Enum definitions used throughout the package.

This module defines enumerations that represent finite sets of values used across the spryx-core package and dependent projects.

Classes

Environment

Bases: StrEnum

Application environment types.

Represents the different environments in which an application can run, typically used for configuration and behavior differences.

Source code in spryx_core/enums.py
class Environment(StrEnum):
    """
    Application environment types.

    Represents the different environments in which an application can run,
    typically used for configuration and behavior differences.
    """

    DEV = "dev"  # Development environment
    STAGING = "staging"  # Staging/testing environment
    PRODUCTION = "production"  # Production environment

SortOrder

Bases: StrEnum

Sort order options for queries.

Defines the direction in which results should be sorted.

Source code in spryx_core/enums.py
class SortOrder(StrEnum):
    """
    Sort order options for queries.

    Defines the direction in which results should be sorted.
    """

    ASC = "asc"  # Ascending order (A-Z, 0-9)
    DESC = "desc"  # Descending order (Z-A, 9-0)

Usage Examples

Environment Enum

The Environment enum represents application environments (development, testing, production):

from spryx_core import Environment
import os

# Check current environment
current_env = Environment.current()
print(f"Current environment: {current_env}")
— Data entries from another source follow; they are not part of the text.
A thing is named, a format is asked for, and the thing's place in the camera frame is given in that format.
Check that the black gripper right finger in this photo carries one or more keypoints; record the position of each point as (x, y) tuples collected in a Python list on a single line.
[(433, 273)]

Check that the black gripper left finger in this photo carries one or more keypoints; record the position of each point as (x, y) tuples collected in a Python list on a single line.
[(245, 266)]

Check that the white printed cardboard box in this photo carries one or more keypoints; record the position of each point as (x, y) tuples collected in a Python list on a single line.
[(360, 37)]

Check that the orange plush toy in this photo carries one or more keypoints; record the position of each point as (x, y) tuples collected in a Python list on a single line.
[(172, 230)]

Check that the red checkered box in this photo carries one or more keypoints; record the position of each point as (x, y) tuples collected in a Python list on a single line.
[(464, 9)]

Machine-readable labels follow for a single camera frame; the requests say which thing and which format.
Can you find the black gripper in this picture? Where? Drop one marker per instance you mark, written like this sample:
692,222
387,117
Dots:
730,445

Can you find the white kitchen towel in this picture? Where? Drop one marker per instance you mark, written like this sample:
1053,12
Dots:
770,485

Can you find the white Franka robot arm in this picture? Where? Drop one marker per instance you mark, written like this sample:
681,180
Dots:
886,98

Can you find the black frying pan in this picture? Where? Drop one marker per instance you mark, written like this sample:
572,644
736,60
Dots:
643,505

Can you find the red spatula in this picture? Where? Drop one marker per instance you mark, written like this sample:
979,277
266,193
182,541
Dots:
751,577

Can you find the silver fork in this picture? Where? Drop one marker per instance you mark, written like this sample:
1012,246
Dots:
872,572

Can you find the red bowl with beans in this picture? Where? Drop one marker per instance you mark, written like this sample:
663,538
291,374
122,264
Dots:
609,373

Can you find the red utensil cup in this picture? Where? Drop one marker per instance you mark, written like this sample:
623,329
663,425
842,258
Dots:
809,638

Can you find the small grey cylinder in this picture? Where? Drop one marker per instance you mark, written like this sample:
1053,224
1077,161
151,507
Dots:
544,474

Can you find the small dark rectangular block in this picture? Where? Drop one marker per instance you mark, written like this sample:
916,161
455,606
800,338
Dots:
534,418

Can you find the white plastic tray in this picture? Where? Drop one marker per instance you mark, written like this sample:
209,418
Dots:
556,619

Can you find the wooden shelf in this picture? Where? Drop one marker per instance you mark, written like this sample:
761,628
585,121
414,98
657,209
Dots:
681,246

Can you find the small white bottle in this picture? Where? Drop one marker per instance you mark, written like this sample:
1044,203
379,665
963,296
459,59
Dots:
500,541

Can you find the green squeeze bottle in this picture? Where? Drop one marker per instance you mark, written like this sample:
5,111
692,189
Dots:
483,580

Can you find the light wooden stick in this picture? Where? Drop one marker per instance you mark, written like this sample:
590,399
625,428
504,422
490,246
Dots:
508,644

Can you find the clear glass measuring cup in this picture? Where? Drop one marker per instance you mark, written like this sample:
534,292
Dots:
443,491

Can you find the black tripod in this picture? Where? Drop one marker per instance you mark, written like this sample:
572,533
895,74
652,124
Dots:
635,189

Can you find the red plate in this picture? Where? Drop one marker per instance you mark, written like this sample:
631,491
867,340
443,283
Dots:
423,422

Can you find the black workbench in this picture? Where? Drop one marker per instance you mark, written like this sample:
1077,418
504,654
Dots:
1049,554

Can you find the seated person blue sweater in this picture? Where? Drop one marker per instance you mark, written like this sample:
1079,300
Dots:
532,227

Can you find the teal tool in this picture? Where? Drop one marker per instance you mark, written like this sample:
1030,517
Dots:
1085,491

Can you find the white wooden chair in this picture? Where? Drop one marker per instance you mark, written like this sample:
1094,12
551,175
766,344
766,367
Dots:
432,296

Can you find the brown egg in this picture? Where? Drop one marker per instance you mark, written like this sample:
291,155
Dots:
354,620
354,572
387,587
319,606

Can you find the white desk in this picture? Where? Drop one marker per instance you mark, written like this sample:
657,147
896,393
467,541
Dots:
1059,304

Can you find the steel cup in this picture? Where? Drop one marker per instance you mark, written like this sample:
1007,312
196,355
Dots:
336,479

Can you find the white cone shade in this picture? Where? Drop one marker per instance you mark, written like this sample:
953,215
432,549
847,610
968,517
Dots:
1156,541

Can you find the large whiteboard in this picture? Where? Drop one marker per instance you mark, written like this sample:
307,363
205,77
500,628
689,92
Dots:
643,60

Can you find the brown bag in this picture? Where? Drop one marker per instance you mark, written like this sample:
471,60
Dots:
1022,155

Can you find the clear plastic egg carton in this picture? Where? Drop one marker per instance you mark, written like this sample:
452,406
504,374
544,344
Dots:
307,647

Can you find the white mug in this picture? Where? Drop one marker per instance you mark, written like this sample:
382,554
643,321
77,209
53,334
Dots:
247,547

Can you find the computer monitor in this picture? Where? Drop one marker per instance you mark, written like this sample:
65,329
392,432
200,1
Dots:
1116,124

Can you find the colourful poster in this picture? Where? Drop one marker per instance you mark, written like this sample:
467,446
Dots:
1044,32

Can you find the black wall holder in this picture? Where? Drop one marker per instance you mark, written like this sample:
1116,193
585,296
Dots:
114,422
# Environment-specific behavior
if current_env == Environment.PRODUCTION:
    # Production-specific configuration
    database_url = "production-db.example.com"
elif current_env == Environment.STAGING:
    # Staging-specific configuration
    database_url = "staging-db.example.com"
else:
    # Development/testing configuration
    database_url = "localhost"

# Setting environment
os.environ["ENVIRONMENT"] = "staging"
current_env = Environment.current()
print(f"Updated environment: {current_env}")  # Environment.STAGING

SortOrder Enum

The SortOrder enum provides standardized values for sort direction (ascending or descending):

from spryx_core import SortOrder

# Function that accepts sort order
def fetch_sorted_users(sort_field="name", sort_order=SortOrder.ASCENDING):
    # Generate SQL or query based on sort order
    direction = "ASC" if sort_order == SortOrder.ASCENDING else "DESC"
    query = f"SELECT * FROM users ORDER BY {sort_field} {direction}"
    print(f"Executing query: {query}")

    # Return sorted users
    return []

# Usage examples
users = fetch_sorted_users()                              # Default ascending
users = fetch_sorted_users(sort_order=SortOrder.DESCENDING)  # Explicit descending

Converting Between Strings and Enums

from spryx_core import Environment, SortOrder

# String to Enum
env_str = "production"
env = Environment(env_str)
print(env)  # Environment.PRODUCTION
print(env == Environment.PRODUCTION)  # True

# Enum to String
sort_order = SortOrder.DESCENDING
sort_str = sort_order.value
print(sort_str)  # "desc"

Using Enums in APIs

When using these enums in API parameters or responses:

from fastapi import FastAPI, Query
from spryx_core import SortOrder
from enum import Enum
from typing import List, Dict

app = FastAPI()

@app.get("/users")
async def get_users(
    sort_field: str = "created_at",
    sort_order: SortOrder = SortOrder.DESCENDING
):
    # Use the enum directly in your API handler
    direction = "ASC" if sort_order == SortOrder.ASCENDING else "DESC"
    # ... rest of implementation
    return {"users": [], "sort_field": sort_field, "sort_order": sort_order.value}

Best Practices

  1. Use Enums for Fixed Sets: When a variable can only take a limited set of values, use an enum instead of strings or integers.

  2. Type Checking: Leverage Python's type checking to catch errors at compile time with enum types.

  3. String Conversion: When working with external systems or APIs, use the enum's value property to convert to strings.

  4. Default Values: Provide sensible defaults for enum parameters (like SortOrder.ASCENDING for sorting).